In animal studies, lack of exercise is one of the risk factors for dementia in old age, along with obesity and diabetes, in animal studies. The Finnish Twin Cohort study is one of the first to establish this same risk in humans, and also to determine the level of exercise that needs to be performed to avoid dementia.
Walking, and any type of exercise will help (in different ways and to different extents).
- Walking – A study of 2,257 men aged between 71 and 93 years assessed for two years. reported that during that time 158 developed dementia. Researchers found that the men who walked less than a quarter of a mile every day were nearly twice as likely to develop dementia compared with those who walked two miles a day.
Clearly exercise and taking the air have a part to play in mental well-being but the thinking that goes with it will also help. In short: walk MORE than a quarter of a mile every day, and ideally more (2 miles).
- Other types of exercise may stimulate the mind more directly, though any exercise will help ONLY if it is being carried out (as opposed to skipped).

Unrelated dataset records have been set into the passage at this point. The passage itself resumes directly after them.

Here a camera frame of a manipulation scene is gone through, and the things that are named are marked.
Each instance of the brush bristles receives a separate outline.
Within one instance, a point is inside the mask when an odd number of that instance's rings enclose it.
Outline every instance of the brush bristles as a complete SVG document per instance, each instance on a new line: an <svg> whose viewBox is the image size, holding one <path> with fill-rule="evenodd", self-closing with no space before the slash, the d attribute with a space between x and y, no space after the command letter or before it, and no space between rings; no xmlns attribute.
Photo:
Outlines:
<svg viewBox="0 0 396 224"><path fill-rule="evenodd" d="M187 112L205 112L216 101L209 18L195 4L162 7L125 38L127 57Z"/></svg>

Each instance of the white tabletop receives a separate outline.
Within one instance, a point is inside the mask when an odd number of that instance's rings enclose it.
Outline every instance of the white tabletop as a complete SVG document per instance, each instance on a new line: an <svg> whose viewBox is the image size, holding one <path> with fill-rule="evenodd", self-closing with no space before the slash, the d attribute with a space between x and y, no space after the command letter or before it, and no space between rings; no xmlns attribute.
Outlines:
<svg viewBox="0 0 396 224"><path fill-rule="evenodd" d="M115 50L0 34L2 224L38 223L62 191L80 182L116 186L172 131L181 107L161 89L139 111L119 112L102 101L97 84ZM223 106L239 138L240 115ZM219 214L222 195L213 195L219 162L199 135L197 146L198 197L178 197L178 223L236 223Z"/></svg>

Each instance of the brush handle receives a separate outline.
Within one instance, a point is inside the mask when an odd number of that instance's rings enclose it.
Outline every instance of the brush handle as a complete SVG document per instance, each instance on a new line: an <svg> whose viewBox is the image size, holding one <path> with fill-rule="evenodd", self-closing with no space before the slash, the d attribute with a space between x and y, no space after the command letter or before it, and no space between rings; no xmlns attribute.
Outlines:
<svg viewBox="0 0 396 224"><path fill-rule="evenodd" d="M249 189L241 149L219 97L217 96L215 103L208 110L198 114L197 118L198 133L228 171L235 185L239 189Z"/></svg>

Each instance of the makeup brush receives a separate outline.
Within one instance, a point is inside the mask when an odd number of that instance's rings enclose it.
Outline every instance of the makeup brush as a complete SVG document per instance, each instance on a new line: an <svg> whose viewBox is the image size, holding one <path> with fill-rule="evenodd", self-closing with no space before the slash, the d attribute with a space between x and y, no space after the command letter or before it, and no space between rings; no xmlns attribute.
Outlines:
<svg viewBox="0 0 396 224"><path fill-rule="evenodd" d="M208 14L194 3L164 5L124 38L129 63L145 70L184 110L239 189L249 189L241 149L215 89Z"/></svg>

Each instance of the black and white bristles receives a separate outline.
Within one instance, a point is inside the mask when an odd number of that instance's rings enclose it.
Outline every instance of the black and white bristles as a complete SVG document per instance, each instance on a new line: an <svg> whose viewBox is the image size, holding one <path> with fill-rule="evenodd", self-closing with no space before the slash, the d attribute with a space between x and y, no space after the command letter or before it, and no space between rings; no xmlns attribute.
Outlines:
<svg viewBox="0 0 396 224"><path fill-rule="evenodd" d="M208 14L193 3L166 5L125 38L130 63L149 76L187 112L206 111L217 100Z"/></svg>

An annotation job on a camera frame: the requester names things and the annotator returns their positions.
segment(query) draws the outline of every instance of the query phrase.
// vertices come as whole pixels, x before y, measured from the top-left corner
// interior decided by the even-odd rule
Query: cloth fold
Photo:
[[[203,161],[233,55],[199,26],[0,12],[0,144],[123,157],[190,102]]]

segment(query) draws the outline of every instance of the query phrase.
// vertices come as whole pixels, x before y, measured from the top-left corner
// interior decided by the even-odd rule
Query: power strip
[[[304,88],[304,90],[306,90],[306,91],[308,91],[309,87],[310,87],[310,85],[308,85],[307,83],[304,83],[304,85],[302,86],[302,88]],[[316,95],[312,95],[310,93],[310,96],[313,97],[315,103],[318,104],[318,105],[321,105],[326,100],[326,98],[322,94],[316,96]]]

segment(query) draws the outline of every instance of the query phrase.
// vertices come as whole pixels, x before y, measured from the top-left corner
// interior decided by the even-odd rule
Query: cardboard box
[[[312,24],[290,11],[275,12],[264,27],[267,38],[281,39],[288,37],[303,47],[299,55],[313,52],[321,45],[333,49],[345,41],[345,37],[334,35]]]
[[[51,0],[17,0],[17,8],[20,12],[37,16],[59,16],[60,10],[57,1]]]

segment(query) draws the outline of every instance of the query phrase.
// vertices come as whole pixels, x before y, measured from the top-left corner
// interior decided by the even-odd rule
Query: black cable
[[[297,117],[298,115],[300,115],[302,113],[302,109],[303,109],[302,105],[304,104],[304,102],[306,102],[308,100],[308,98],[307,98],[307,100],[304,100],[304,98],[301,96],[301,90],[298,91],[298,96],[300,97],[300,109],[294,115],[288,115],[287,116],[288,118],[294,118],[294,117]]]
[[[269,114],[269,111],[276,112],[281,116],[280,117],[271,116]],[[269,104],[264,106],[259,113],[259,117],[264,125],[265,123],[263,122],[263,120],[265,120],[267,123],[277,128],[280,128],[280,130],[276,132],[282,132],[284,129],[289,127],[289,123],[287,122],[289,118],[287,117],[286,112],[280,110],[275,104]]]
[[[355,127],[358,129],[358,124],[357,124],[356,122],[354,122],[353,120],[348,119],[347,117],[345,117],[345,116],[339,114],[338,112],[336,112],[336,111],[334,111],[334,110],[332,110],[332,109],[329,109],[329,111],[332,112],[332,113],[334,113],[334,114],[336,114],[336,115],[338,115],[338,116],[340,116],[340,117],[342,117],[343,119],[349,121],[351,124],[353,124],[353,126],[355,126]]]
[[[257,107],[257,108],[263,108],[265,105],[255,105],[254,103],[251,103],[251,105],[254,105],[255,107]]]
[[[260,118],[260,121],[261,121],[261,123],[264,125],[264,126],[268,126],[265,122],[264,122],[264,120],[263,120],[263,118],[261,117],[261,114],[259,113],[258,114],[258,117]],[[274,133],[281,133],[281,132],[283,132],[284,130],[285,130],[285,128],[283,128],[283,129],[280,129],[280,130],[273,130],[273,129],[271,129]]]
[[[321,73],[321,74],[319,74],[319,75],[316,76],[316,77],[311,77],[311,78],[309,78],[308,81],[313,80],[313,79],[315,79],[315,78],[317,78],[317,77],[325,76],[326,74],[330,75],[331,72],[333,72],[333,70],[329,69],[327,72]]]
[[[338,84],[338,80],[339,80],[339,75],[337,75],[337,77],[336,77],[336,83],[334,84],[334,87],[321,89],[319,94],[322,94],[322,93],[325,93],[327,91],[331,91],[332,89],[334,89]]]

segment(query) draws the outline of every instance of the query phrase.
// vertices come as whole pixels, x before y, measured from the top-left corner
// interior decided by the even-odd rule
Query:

Personally, I am a great fan of Pilates, yoga and tai chi (for the mind-body aspect), as they all improve balance, muscle coordination and body awareness, as well as improving strength. In other words, they work on the link between brain and body.
Get Expert Advice
Exercise stimulates the brain to stay healthy and youthful! While you can experience some benefits just walking (as seen above), you can experience further benefits in my classes (all suitable for over 50s, 60s etc). To discuss your health and fitness needs, do get in touch!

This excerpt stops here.